**Information given:**
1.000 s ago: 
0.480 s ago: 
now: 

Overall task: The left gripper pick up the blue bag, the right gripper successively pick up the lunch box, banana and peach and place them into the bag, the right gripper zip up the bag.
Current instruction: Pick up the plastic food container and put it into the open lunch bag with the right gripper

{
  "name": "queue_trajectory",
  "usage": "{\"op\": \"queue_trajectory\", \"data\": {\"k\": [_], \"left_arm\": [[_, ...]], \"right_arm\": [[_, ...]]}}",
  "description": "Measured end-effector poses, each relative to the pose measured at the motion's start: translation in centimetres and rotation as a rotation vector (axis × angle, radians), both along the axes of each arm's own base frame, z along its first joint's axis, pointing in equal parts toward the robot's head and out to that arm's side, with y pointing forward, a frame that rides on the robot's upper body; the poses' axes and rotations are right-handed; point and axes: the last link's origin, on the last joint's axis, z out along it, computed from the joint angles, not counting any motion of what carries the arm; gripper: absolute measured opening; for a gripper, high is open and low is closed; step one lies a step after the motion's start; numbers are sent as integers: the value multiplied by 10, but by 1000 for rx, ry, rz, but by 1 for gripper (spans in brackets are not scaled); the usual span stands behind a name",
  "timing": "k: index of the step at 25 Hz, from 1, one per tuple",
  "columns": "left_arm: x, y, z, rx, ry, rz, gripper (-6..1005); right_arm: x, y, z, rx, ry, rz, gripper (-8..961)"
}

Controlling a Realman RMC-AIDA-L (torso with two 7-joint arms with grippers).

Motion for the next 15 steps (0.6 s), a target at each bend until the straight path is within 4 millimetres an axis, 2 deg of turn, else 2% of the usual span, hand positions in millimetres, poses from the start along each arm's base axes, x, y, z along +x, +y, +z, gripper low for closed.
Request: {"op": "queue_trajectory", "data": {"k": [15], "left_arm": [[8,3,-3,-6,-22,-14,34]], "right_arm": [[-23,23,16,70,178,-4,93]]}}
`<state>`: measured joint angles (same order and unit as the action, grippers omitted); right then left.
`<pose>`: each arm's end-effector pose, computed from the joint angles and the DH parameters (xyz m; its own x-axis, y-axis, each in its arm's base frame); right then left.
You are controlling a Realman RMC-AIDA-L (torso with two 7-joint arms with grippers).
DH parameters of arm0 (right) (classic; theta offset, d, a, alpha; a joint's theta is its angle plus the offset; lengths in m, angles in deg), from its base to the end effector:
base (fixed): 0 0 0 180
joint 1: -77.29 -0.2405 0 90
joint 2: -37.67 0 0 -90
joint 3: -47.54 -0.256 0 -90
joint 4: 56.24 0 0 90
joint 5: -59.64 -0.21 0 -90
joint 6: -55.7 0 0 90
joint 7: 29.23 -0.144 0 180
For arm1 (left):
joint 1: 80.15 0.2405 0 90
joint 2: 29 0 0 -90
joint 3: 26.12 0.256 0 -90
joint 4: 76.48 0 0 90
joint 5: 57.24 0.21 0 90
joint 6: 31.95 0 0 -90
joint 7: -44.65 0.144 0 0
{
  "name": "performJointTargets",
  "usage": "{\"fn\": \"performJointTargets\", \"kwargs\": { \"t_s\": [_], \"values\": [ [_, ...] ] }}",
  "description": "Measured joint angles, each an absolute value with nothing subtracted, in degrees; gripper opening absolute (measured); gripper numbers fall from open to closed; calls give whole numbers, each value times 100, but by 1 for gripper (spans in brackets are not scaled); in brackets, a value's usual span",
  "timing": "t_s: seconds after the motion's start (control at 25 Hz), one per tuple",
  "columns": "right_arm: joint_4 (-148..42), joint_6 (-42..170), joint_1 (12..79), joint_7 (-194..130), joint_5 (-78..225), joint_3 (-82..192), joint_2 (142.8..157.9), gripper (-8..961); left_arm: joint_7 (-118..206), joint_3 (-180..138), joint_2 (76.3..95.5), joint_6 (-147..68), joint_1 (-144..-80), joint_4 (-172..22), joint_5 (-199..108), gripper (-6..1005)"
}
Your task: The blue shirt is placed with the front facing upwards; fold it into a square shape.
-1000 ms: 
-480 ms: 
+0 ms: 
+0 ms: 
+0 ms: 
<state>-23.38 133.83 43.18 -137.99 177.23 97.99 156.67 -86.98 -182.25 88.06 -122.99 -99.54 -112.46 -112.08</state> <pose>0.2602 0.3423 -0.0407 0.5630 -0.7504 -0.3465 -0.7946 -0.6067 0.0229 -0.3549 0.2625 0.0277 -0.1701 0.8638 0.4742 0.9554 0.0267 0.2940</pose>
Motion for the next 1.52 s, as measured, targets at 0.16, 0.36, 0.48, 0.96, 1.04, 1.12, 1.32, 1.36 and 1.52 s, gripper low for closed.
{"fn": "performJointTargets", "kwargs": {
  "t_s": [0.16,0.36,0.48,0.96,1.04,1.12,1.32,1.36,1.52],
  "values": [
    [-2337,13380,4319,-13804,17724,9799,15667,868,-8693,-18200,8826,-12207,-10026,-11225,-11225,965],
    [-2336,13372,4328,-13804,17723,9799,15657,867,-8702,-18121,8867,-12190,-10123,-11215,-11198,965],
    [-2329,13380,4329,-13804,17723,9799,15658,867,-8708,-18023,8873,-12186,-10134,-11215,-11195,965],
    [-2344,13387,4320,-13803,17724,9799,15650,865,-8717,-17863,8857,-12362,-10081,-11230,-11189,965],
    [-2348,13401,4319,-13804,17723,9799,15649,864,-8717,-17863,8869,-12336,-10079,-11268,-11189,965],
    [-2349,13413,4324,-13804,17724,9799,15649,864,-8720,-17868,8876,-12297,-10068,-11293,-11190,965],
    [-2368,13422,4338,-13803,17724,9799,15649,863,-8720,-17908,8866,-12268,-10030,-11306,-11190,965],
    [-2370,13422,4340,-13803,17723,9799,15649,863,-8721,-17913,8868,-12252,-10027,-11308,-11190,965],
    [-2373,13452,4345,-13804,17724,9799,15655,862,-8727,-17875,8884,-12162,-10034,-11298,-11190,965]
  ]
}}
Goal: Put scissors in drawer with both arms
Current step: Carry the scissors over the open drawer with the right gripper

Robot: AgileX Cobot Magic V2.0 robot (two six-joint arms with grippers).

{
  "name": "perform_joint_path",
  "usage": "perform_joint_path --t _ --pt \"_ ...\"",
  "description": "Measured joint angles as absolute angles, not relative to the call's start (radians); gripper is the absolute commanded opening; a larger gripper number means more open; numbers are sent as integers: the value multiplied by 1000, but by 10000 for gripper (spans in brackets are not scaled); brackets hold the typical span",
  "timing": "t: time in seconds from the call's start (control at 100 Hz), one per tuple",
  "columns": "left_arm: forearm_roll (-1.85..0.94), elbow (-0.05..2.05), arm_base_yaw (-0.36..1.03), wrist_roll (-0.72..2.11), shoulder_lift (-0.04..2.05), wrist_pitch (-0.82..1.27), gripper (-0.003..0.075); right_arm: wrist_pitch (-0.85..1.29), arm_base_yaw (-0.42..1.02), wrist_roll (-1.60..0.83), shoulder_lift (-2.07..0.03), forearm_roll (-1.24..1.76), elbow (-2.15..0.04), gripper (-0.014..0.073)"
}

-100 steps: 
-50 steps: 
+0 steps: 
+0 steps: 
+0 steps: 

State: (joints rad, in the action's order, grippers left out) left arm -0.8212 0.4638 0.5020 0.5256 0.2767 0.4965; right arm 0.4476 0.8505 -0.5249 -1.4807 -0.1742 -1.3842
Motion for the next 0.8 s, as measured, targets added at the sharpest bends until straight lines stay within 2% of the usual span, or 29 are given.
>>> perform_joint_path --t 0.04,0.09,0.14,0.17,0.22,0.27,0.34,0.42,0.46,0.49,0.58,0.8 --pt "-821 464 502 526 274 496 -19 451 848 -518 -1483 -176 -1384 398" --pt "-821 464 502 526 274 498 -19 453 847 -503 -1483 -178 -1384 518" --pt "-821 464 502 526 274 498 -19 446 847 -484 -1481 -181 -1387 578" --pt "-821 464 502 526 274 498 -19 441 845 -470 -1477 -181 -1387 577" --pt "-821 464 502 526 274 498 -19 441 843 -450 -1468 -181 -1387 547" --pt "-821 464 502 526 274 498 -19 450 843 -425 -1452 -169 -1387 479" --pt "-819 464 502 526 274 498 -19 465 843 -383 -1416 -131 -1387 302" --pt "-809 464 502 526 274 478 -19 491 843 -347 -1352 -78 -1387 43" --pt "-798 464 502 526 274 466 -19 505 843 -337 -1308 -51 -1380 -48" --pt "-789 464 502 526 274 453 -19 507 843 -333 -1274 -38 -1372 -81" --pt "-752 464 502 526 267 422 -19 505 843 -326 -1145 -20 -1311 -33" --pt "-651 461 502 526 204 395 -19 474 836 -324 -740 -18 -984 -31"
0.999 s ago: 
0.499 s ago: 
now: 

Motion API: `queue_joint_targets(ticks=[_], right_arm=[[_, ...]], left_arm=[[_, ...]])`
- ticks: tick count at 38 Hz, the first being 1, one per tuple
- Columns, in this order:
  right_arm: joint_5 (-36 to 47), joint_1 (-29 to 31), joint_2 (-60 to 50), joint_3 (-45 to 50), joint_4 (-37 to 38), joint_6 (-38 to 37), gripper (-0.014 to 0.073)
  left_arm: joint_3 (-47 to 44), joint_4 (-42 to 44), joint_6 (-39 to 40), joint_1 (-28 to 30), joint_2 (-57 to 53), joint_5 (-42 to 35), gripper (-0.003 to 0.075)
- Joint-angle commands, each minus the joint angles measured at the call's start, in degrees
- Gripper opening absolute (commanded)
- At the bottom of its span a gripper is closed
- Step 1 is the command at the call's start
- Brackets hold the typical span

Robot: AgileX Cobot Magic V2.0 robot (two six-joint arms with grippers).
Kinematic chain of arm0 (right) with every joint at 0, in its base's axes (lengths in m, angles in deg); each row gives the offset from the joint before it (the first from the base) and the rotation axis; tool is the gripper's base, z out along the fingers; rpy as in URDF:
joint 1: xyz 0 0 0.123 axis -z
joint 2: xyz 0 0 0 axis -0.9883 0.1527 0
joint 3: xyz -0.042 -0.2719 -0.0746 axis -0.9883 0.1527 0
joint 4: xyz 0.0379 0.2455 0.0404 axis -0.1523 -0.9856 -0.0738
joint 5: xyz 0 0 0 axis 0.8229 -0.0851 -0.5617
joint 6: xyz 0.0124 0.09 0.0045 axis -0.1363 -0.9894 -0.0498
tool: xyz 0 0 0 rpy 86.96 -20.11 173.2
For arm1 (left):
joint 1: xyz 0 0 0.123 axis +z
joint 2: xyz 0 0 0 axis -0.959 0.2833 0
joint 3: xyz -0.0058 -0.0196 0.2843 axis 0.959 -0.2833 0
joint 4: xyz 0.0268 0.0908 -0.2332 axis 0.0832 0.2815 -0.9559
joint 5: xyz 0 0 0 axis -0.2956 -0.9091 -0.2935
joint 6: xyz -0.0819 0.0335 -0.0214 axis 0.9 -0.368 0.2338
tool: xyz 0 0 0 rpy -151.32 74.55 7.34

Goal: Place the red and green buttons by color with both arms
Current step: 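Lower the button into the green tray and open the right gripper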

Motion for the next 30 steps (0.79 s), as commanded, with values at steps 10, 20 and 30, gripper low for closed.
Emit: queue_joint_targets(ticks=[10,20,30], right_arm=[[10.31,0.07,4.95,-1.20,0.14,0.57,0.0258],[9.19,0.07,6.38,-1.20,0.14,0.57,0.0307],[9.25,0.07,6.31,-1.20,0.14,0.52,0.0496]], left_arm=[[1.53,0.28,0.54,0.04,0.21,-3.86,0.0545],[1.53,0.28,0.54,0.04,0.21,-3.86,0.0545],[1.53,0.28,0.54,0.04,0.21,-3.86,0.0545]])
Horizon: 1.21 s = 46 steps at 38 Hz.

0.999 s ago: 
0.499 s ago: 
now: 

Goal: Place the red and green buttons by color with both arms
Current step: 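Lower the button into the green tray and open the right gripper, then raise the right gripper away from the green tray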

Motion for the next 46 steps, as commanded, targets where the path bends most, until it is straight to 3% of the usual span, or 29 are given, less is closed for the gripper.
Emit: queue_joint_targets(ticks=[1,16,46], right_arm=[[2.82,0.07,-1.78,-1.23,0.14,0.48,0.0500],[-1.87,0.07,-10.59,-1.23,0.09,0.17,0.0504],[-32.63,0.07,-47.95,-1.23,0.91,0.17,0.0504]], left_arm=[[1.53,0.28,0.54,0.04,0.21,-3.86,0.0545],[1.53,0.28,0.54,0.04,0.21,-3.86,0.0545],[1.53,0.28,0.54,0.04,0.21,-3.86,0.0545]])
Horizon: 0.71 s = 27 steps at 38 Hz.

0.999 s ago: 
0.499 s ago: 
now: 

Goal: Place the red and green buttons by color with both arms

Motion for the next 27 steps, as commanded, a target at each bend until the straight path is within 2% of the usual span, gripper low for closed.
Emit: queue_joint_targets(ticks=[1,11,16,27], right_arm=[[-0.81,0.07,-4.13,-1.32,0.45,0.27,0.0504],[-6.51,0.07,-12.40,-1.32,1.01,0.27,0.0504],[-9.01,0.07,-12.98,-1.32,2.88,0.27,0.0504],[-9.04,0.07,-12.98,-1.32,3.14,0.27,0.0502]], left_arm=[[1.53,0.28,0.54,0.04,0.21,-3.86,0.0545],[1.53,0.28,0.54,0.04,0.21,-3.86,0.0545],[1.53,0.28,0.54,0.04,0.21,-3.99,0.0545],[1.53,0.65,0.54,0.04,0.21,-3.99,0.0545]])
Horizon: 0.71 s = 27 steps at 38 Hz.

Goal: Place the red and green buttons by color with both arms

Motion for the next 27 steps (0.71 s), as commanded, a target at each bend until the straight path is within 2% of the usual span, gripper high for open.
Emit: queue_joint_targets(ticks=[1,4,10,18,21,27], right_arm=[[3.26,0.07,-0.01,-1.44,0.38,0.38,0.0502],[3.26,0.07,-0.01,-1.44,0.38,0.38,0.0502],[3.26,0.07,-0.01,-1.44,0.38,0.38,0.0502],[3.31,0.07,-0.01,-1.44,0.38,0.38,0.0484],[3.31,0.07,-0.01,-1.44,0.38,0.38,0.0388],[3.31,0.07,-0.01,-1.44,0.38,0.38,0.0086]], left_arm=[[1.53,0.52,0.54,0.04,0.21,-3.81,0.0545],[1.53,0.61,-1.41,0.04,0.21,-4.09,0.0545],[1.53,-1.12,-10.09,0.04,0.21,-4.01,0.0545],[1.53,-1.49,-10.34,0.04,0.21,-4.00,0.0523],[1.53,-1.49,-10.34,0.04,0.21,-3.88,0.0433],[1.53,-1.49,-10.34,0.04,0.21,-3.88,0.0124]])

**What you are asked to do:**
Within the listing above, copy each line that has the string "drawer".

**Response to this exercise:**
Goal: Put scissors in drawer with both arms
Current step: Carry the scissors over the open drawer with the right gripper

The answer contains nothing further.